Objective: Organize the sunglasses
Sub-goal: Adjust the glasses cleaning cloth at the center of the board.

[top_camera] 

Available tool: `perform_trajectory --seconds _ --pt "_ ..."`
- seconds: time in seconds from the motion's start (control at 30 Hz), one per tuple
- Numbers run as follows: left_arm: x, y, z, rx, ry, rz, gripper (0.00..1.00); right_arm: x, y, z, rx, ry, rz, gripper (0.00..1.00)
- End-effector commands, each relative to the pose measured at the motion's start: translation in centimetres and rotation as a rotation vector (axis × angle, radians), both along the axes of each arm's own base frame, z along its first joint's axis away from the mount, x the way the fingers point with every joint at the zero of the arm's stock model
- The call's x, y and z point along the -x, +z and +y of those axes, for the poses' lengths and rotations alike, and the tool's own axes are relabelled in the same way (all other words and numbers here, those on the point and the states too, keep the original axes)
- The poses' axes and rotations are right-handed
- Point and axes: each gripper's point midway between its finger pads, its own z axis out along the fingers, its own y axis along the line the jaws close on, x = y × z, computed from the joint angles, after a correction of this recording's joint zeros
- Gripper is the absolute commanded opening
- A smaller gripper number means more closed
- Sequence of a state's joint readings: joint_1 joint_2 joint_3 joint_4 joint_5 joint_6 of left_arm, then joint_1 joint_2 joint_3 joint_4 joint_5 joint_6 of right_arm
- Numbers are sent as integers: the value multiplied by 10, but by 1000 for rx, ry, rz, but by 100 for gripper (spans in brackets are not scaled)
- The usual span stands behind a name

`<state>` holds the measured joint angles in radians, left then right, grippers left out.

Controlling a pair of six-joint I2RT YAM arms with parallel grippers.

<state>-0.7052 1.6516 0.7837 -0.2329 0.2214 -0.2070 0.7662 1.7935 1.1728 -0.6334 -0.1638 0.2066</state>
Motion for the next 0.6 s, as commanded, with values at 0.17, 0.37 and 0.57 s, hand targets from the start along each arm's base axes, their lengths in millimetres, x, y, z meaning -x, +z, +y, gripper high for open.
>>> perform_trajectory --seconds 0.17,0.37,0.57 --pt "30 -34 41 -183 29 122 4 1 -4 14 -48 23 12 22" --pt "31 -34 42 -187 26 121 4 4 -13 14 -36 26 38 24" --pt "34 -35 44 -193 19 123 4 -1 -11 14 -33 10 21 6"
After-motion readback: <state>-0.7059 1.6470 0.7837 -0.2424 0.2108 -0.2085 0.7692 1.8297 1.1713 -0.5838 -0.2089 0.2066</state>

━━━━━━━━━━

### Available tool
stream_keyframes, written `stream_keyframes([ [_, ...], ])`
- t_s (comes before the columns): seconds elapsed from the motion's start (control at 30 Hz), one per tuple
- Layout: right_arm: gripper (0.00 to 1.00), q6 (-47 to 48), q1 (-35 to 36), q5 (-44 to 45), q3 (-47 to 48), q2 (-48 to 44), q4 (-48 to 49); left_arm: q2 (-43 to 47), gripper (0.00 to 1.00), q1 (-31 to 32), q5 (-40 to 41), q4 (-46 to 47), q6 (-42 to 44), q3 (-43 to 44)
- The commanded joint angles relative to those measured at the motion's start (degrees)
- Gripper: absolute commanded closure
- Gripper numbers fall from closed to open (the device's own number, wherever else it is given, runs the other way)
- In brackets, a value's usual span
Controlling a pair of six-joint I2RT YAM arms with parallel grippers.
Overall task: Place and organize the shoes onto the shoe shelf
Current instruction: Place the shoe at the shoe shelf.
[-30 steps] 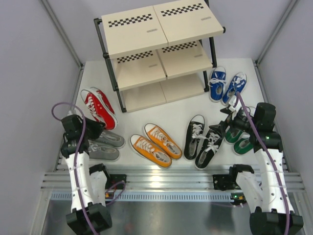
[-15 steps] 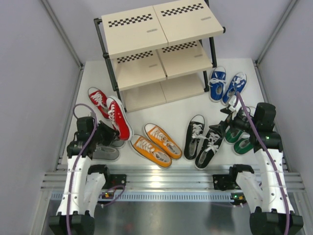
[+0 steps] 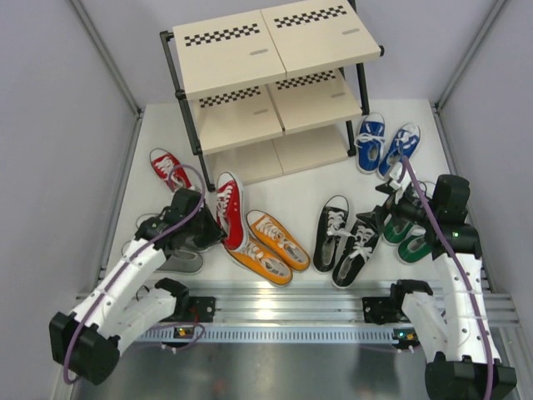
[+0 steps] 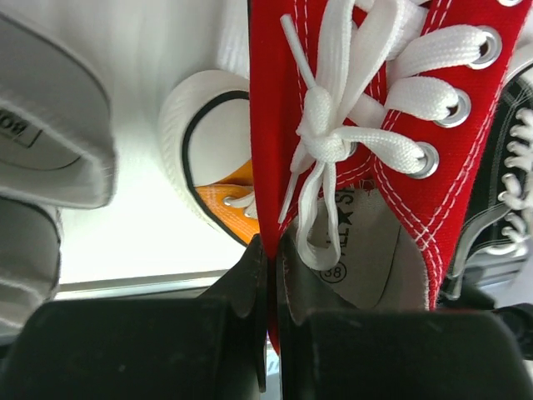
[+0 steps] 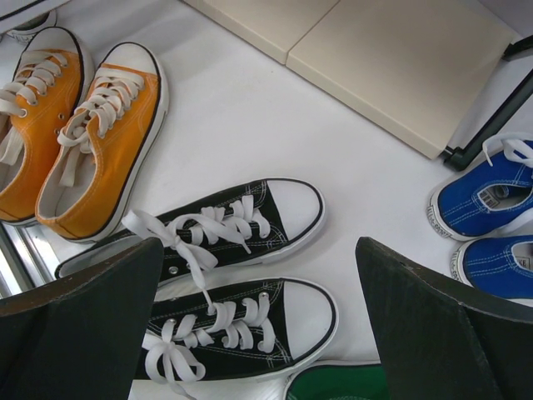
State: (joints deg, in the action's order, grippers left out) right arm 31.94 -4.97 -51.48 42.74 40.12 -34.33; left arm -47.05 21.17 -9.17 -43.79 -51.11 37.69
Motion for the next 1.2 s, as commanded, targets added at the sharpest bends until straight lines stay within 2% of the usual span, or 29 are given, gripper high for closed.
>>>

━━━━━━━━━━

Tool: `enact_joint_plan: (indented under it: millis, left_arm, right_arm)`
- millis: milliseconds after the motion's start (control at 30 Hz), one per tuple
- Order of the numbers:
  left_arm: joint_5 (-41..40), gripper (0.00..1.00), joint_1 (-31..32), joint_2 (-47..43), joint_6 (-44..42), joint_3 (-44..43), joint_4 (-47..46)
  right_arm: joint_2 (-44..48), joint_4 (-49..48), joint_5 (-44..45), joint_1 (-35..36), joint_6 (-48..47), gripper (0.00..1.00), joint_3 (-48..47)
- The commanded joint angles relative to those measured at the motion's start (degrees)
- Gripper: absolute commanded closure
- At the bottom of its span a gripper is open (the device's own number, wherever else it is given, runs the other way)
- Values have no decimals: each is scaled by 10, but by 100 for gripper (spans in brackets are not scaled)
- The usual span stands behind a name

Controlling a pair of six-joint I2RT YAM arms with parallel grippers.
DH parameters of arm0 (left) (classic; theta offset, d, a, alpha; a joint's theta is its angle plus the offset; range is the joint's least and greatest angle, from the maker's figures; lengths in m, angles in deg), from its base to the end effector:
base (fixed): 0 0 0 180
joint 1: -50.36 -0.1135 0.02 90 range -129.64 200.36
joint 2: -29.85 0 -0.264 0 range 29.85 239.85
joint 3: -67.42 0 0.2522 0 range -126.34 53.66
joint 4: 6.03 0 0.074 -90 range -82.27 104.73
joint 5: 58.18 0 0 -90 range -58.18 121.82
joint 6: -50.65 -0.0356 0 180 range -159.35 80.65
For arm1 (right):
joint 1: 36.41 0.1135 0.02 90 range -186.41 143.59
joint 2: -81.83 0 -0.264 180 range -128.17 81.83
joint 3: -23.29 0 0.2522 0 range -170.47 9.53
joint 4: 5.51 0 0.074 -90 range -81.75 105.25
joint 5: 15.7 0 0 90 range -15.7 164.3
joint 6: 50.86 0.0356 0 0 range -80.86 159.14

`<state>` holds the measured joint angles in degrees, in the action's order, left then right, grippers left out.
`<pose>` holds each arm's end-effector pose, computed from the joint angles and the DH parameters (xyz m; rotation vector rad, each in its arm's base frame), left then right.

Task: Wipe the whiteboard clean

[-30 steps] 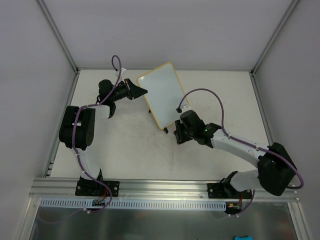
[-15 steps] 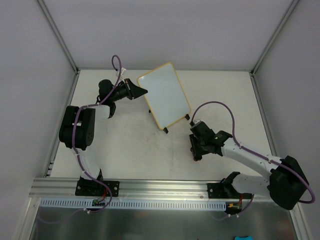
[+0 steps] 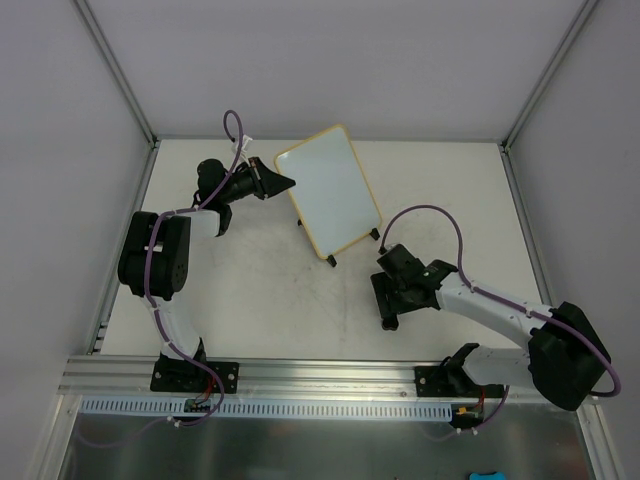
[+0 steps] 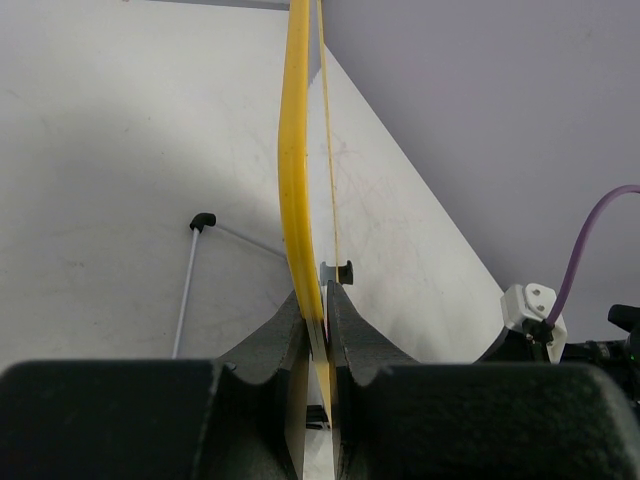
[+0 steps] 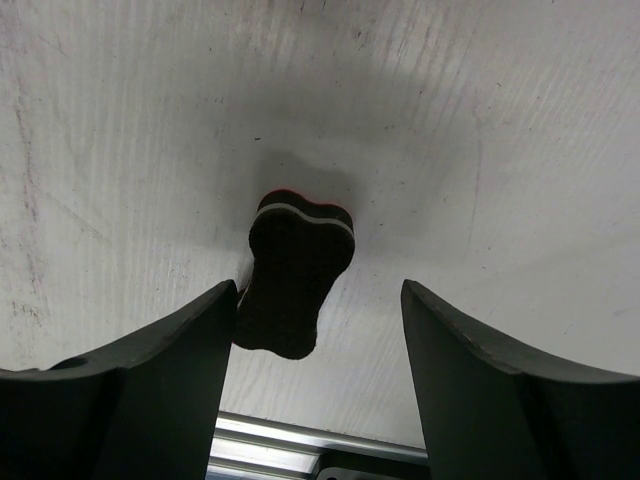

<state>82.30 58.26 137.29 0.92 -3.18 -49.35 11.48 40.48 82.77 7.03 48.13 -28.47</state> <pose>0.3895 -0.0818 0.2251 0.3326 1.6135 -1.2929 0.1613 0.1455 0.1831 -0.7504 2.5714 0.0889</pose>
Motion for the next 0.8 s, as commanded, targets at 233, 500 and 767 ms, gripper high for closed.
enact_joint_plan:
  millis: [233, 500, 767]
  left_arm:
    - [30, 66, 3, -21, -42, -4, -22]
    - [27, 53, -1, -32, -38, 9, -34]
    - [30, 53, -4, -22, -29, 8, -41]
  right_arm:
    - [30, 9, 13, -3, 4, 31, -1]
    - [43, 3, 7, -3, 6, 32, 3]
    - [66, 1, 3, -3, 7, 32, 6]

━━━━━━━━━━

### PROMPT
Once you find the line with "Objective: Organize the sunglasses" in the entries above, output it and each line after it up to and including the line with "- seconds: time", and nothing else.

### TASK RESULT
Objective: Organize the sunglasses
Sub-goal: Adjust the glasses cleaning cloth at the center of the board.

[top_camera] 

Available tool: `perform_trajectory --seconds _ --pt "_ ..."`
- seconds: time in seconds from the motion's start (control at 30 Hz), one per tuple

The exercise requires no additional output.